2.1. Higher Education System with Indonesian Characteristics
The political system of Indonesia is a democracy but with Indonesian characteristics. This is explained by the historical influence of the Dutch colonization and the relationship between the government and society nowadays with the same situation in the field of education. The government follows the western model of the education system but with Indonesian characteristics because policy did not enable foreign institutional bodies to complete activities in Indonesia till 2008 or even later (if referred to the level of internationalization and scientific outcomes).
Internationalization progress is quite slow as well as research and development (R&D) which has limitations due to the lack of English written papers, research collaboration, etc. which relates to institutional autonomy. Despite implemented policies such as, the “2012 Higher Education Act” which was targeted to promote internationalization and to encourage foreign universities to enter the country, the education system is still based on national education limiting international campuses, joint degrees, and teaching programmes (GBGI, 2012 ; Nikkei Asian Review, 2015 ).

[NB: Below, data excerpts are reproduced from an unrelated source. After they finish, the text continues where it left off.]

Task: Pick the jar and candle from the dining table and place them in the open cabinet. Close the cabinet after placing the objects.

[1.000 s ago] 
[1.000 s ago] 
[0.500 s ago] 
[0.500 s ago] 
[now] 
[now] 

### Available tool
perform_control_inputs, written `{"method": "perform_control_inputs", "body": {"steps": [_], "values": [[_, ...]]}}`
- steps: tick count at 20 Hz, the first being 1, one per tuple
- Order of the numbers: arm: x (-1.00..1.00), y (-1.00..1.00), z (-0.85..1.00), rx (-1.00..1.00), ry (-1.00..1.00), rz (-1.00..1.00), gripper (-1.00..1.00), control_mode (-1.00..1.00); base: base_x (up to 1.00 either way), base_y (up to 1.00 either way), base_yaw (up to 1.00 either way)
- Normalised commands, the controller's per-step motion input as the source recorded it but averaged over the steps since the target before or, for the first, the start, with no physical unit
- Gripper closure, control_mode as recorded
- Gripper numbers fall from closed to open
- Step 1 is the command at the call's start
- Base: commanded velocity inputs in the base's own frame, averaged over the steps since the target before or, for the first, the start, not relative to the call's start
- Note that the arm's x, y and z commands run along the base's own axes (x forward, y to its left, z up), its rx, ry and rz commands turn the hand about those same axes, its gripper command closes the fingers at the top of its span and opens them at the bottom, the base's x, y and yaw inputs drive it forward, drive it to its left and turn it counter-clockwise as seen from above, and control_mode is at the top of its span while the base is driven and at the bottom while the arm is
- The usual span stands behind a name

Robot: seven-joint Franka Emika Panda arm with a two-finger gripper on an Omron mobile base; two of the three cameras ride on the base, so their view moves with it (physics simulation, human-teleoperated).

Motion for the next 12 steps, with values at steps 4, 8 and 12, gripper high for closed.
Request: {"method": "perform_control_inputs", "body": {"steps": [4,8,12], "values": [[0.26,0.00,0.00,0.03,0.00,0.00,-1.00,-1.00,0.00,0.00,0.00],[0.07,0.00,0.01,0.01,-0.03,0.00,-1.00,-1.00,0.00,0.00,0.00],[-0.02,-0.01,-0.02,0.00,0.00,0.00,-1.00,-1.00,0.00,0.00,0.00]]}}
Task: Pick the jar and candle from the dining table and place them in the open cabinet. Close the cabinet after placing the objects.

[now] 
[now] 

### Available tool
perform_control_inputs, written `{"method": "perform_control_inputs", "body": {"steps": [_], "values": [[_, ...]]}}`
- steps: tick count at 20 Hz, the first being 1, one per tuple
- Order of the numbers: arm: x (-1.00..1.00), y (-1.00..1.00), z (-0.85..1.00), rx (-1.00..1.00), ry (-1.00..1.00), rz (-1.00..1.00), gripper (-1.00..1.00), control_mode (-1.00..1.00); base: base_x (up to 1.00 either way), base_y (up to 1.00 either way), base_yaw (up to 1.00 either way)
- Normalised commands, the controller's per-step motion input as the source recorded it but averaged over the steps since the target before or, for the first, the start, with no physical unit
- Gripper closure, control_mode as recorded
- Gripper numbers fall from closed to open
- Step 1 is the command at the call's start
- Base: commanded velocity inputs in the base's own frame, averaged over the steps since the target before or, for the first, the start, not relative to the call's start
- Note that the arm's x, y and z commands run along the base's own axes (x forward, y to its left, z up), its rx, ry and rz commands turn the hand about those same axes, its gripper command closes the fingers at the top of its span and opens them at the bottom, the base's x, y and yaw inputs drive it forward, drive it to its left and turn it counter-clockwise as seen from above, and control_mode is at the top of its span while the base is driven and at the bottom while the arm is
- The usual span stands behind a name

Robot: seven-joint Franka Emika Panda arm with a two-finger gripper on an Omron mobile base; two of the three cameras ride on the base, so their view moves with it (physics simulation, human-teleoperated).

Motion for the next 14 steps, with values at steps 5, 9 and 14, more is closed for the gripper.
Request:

In July 2012, the “Higher Education Act” provided universities with greater power and autonomy over their management, curriculum and use of resources in order to promote internationalization of education and encourage the entrance of foreign universities into the Indonesian education market. After the law was implemented, there was a shift in the relationship between the government and institutions from top-down to down-top. However, the inequality in education that varies from island to island and the poor number of scholarships and research collaborations show that the policy is not as effective as it is supposed to be. It reveals contradictions between estimated policy and practice in reality. An institution’s autonomy is very significant and important for such a large country as Indonesia and this explains the limitations of the existing level of education. It is also designed to make the country’s higher education institutions more accountable for their academic results to existing and potential students for a more competitive educational marketplace in Indonesia. In this regard, the value of autonomy creates a competitive environment for Indonesian education and will reduce the gap between the demand and needs of students (World Bank, 2014a ). Additionally, the lack of autonomy influences the development of scientific and research outcomes from a financial support and human resource perspectives (WB, 2014a ).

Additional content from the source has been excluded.